Avec des dessins clairs et nets, étayés par une documentation abondante, Martín se distingue par sa capacité à imprégner ses récits d'une sensibilité profondément authentique. Non seulement il est un excellent dessinateur (et coloriste, comme le démontrent ces pages), mais il possède également une efficacité narrative enviable qui permet à ses récits de toucher immédiatement le lecteur. Nous vous avions déjà recommandé la dernière publication de Jaime Martín , Un oscuro manto (Un manteau sombre) , une bande dessinée sur les trementinaires des Pyrénées catalanes .
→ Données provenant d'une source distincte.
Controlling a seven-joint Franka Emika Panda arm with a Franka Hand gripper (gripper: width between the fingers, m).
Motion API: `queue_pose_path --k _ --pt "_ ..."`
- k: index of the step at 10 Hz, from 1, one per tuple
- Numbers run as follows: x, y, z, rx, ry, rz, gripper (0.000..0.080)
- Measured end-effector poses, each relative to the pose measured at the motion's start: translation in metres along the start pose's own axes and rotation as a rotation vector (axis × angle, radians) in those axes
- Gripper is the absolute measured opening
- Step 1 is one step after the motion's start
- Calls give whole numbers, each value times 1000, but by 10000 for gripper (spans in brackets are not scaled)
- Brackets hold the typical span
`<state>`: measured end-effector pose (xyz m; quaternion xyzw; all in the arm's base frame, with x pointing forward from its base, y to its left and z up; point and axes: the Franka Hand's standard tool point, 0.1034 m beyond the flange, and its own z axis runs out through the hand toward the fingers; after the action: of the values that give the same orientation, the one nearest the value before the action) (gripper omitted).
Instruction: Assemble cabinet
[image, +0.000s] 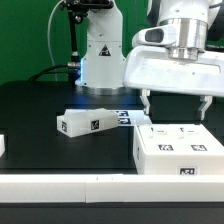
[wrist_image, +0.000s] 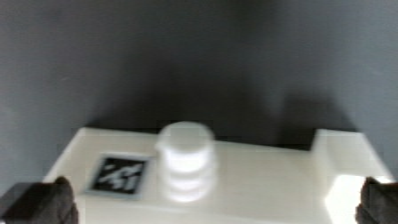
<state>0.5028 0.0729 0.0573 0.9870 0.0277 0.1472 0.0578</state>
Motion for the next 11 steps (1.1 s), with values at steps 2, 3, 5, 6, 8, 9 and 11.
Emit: queue_pose_path --k 2,3,5,6,8,9,11 --pt "2 20 16 19 -12 35 795" --pt "5 17 21 31 4 47 795" --pt "5 7 19 37 28 71 795" --pt "6 9 19 35 32 74 795" --pt "6 4 22 1 170 57 795" --pt "1 3 31 5 181 39 795" --pt "-14 3 46 30 127 41 795"
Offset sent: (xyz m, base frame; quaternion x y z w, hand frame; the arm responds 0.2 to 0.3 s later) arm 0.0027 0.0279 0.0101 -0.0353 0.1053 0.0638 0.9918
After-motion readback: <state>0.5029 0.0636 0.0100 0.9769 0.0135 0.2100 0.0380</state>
Couverture de la réédition de « The Silent Wars », avec des tons plus rougeâtres
Éditorial NormaNous vous recommandons trois livres sur la bande dessinée pour que vous puissiez lire tout ce dont vous avez besoin en août. Le premier est « Historia de los cómics en España » (ACT), un aperçu bref mais bien documenté de l'histoire de la bande dessinée en Espagne, de la publication de la première à nos jours. Il comprend quatre chapitres écrits par des spécialistes du domaine : Manuel Barrero, Antonio Altarriba, Antoni Guiral, Álvaro Pons et Noelia Ibarra. Concis, rigoureux et agréable à lire.
Ce fut un véritable succès de compiler les interviews de Victoria Bermejo publiées dans le célèbre magazine Cairo , une publication emblématique de la nouvelle ligne claire, moderne et innovante, sans pour autant abandonner les classiques. Connaître ce livre, c'est l'aimer. Les interviews de « Cairo » (Efe Eme) incluent des entretiens avec Daniel Torres, Gallardo, Tha, Micharmut et Coll. Comme le dit si bien le prologue, « des informations d'une valeur infinie ».
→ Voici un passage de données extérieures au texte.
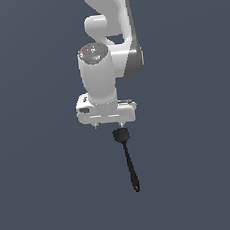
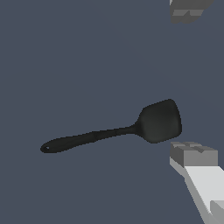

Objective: Pick up the object and move it to a goal position.

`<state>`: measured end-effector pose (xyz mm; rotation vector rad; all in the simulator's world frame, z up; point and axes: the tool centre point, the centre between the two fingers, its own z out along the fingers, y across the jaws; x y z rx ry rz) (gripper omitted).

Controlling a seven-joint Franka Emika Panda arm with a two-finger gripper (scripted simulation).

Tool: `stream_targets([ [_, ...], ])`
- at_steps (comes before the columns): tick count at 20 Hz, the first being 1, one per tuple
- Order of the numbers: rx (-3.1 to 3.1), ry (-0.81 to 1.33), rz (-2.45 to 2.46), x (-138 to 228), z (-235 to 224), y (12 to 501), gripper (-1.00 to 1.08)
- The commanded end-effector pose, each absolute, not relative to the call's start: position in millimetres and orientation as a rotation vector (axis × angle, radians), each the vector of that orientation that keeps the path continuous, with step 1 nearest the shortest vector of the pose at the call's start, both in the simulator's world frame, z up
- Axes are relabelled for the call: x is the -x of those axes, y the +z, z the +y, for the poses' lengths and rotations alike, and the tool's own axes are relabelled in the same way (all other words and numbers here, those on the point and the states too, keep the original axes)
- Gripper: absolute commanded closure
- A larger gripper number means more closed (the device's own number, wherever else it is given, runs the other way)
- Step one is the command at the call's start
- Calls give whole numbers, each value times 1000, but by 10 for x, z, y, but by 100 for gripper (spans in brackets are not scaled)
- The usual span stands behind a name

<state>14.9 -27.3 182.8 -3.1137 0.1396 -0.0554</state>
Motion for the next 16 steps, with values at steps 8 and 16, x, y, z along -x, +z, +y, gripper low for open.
stream_targets([
  [8,3128,-60,46,-183,-90,1819,-92],
  [16,3132,-62,18,-187,-33,1823,-92],
])
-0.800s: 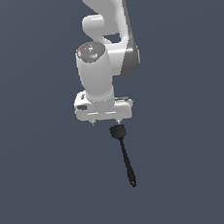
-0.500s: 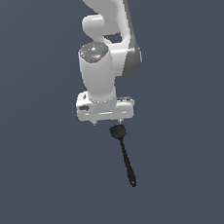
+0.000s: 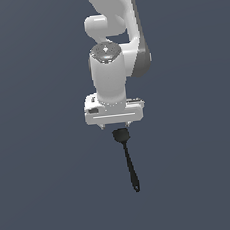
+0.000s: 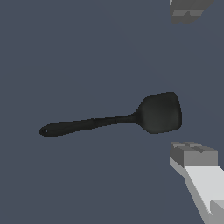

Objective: Pick up the object and move it to a goal position.

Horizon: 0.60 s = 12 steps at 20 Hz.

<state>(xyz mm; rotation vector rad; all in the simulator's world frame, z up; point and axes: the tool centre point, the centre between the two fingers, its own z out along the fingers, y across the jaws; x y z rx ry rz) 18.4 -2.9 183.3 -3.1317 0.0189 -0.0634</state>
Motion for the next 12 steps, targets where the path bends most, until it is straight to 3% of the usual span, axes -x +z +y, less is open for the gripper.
stream_targets([
  [1,3132,-61,15,-196,-29,1811,-92],
  [12,3138,-39,-113,-435,140,1429,-92],
])
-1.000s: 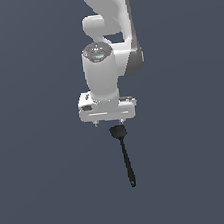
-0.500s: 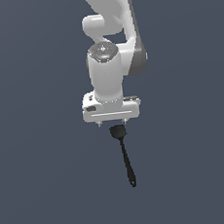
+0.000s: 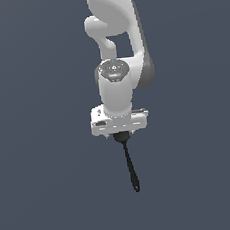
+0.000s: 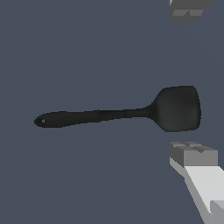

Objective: Pick up the object and move it to a goal position.

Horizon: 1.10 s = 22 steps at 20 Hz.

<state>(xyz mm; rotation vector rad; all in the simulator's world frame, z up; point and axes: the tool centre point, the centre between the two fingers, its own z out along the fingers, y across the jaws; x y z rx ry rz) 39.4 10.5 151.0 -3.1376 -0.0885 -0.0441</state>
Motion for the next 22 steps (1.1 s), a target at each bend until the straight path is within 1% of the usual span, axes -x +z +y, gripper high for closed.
stream_targets([
  [1,3138,-35,-132,-467,166,1369,-92],
  [7,3133,-16,-242,-633,322,995,-92],
  [12,3128,-5,-299,-706,408,783,-92],
  [22,3125,1,-325,-731,449,663,-92],
])
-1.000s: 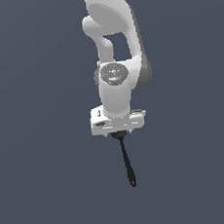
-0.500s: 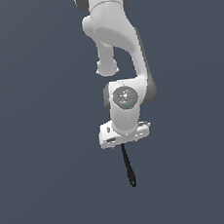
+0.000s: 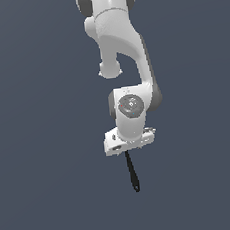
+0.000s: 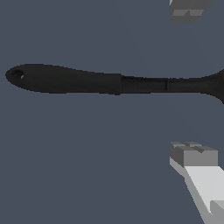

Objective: Pick up the object and move it to a goal position.

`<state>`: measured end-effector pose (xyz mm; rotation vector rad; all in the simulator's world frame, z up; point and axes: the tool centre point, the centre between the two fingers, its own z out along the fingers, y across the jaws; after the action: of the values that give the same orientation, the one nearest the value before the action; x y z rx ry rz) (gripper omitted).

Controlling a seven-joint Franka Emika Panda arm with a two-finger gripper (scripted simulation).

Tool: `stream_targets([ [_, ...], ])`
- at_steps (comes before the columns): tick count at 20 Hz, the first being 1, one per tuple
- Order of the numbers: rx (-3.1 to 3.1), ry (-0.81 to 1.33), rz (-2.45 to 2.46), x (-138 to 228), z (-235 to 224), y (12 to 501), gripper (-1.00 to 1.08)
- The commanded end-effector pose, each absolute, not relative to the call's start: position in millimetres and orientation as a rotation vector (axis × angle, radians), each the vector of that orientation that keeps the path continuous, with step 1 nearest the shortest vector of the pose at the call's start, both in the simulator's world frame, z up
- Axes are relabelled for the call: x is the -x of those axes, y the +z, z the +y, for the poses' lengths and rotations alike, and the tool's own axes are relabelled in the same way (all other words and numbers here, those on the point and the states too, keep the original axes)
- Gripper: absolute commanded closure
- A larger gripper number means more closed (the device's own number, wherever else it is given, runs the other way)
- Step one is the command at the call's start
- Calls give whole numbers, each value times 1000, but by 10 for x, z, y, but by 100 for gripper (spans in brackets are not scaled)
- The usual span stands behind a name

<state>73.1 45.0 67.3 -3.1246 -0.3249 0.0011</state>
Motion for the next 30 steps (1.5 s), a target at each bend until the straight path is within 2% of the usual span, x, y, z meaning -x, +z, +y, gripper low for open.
stream_targets([
  [1,3125,1,-325,-731,449,644,-92],
  [10,3124,0,-328,-724,452,238,-92],
  [16,3124,0,-328,-738,452,170,-92],
  [17,3124,0,-328,-738,452,170,108],
  [30,3125,1,-327,-734,444,194,108],
])
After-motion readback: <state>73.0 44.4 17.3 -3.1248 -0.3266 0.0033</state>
Couvertures des trois bandes dessinées
ACT / Efe Eme / RocaNous concluons avec une biographie complète et bien documentée : Les Oesterhelds : La vie et la tragédie du créateur d’« El Eternauta » et de sa famille (Roca Editorial), par Fernanda Nicolini et Alicia Beltrami. Narrée avec une grande vigueur littéraire, cette biographie explore l’histoire d’Héctor Germán Oesterheld et les œuvres qu’il a créées aux côtés d’artistes tels que Hugo Pratt et Alberto Breccia . Elle relate également les circonstances qui l’ont conduit à créer El Eternauta, ainsi que son engagement pour la culture et ses idées, qui lui ont valu, avec ses quatre filles, ses trois gendres et ses deux petits-enfants, d’être inscrits sur la liste des « disparus » (c’est-à-dire assassinés) par la dictature argentine. Plus de 400 pages qui se lisent comme un roman. Poignant.